§ **To do**:
All entries given below are to be returned word for word.

§ **Stored items**:
###

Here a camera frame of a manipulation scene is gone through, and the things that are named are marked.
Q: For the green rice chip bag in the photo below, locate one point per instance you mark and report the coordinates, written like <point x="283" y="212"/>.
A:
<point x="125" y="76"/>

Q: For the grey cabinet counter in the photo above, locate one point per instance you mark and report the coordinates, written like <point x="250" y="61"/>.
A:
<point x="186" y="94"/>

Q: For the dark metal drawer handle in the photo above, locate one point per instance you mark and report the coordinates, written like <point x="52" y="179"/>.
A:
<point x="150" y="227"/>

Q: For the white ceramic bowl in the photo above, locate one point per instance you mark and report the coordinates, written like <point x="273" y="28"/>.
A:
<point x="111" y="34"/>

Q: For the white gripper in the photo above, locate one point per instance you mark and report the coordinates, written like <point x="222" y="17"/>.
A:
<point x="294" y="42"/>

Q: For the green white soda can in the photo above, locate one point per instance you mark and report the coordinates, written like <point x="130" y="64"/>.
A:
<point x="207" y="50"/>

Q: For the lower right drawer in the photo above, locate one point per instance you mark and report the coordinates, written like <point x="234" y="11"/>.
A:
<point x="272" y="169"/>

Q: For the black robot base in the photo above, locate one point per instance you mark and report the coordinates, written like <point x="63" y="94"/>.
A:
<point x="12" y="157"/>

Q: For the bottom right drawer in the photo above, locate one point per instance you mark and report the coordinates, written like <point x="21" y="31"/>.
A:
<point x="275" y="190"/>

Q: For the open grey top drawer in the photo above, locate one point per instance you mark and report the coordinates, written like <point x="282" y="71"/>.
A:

###

§ **Result of the exercise**:
Here a camera frame of a manipulation scene is gone through, and the things that are named are marked.
Q: For the green rice chip bag in the photo below, locate one point per instance you mark and report the coordinates, written like <point x="283" y="212"/>.
A:
<point x="125" y="76"/>

Q: For the grey cabinet counter in the photo above, locate one point per instance you mark and report the coordinates, written like <point x="250" y="61"/>.
A:
<point x="186" y="94"/>

Q: For the dark metal drawer handle in the photo above, locate one point per instance you mark and report the coordinates, written like <point x="52" y="179"/>.
A:
<point x="150" y="227"/>

Q: For the white ceramic bowl in the photo above, locate one point per instance you mark and report the coordinates, written like <point x="273" y="28"/>.
A:
<point x="111" y="34"/>

Q: For the white gripper in the photo above, locate one point per instance you mark and report the coordinates, written like <point x="222" y="17"/>.
A:
<point x="294" y="42"/>

Q: For the green white soda can in the photo above, locate one point per instance you mark and report the coordinates, written like <point x="130" y="64"/>.
A:
<point x="207" y="50"/>

Q: For the lower right drawer in the photo above, locate one point per instance you mark and report the coordinates, written like <point x="234" y="11"/>.
A:
<point x="272" y="169"/>

Q: For the black robot base in the photo above, locate one point per instance you mark and report the coordinates, written like <point x="63" y="94"/>.
A:
<point x="12" y="157"/>

Q: For the bottom right drawer in the photo above, locate one point per instance you mark and report the coordinates, written like <point x="21" y="31"/>.
A:
<point x="275" y="190"/>

Q: For the open grey top drawer in the photo above, locate one point per instance you mark and report the coordinates, written like <point x="282" y="71"/>.
A:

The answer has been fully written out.